1

I had the following code running serially to request a bunch of urls:

# takes 5 hours
data = []
for url in urls:
    data.append(request_url(url))

I then converted it to run in parallel using multiprocessing:

# takes 50 minutes
p = Pool(20)
data = p.map(request_url, urls)

If I wanted to improve the speed on this, how would I then spread this process across multiple servers, what would be a good method to do this?

David542
  • 104,438
  • 178
  • 489
  • 842
  • 2
    There is as yet no "plain vanilla standard" about how best to distribute work among multiple servers. If you totally trust your servers and network, `RabbitMQ` may offer one approach; if you don't, something more solid such as `MapReduce`, see e.g https://github.com/GoogleCloudPlatform/appengine-mapreduce/wiki/3-MapReduce-for-Python , or its popular dialect `Hadoop`, may free you from substantial "housekeeping work". But it's important that you consider and express what constraints, exactly, you need to satisfy! – Alex Martelli Jan 03 '15 at 03:17

1 Answers1

2

You could use pathos (and it's sister package pyina), to help you figure out exactly how you wanted to distribute the code in parallel.

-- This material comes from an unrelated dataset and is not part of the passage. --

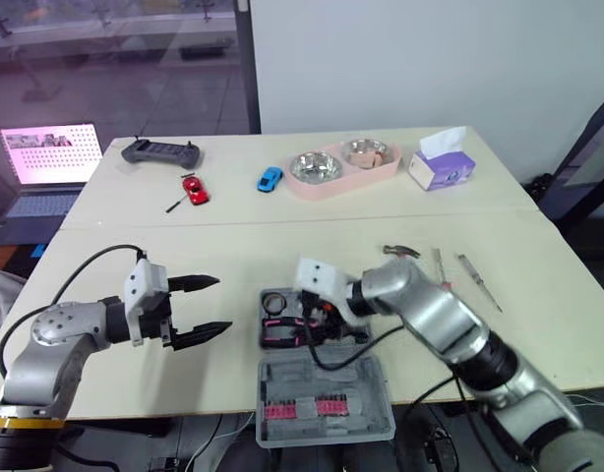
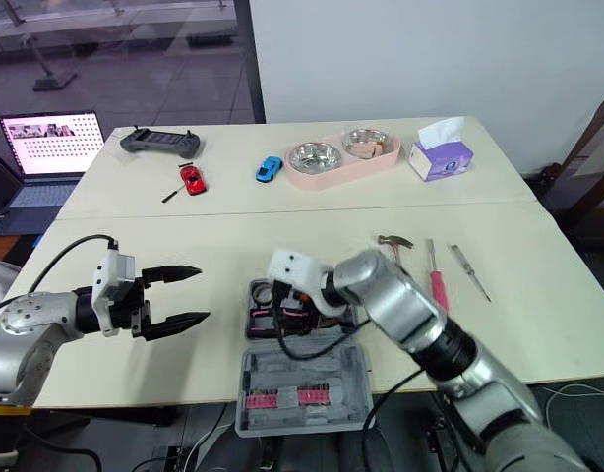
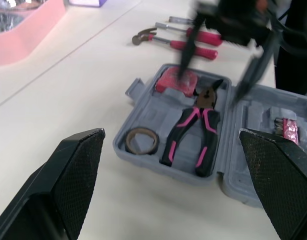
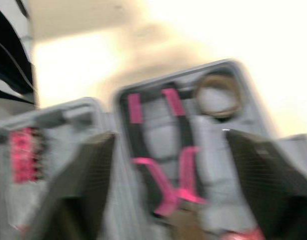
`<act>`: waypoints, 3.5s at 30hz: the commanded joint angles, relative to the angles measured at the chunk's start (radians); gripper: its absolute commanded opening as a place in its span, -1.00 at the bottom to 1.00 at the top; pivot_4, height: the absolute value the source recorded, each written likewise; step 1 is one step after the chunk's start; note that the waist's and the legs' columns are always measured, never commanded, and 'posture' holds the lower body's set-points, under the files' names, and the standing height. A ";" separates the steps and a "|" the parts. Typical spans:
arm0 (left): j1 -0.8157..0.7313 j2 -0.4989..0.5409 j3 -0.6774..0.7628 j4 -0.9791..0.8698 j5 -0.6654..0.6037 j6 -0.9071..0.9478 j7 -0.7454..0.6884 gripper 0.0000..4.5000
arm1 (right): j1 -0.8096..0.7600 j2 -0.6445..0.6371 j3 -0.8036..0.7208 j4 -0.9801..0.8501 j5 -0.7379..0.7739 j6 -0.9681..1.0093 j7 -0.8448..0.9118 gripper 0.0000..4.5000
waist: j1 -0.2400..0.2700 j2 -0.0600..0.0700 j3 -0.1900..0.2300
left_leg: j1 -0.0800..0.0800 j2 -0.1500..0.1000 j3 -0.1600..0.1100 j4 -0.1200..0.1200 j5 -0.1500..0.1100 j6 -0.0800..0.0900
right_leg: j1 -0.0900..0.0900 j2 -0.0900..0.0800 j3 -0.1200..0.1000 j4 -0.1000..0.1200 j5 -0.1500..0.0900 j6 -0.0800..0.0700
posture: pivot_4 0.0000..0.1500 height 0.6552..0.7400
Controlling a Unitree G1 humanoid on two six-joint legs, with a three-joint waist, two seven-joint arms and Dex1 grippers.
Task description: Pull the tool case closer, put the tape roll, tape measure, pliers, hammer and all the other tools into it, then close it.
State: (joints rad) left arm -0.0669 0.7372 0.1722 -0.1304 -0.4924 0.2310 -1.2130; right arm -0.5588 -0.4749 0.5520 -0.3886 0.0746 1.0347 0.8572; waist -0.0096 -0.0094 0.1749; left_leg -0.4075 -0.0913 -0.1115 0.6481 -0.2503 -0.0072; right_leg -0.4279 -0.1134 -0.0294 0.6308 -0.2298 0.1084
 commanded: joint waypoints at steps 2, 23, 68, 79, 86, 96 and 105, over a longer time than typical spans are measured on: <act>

pathos provides a unified API for parallel processing across threading, multiprocessing, and sockets. The API provides Pool objects which have blocking, non-blocking iterative, and asynchronous map and pipe methods. pyina extends this API to MPI and schedulers like torque and slurm. You can, generally, nest these constructs so you have heterogeneous and hierarchical parallel distributed computing.

You shouldn't need to modify your code at all to use pathos (and pyina).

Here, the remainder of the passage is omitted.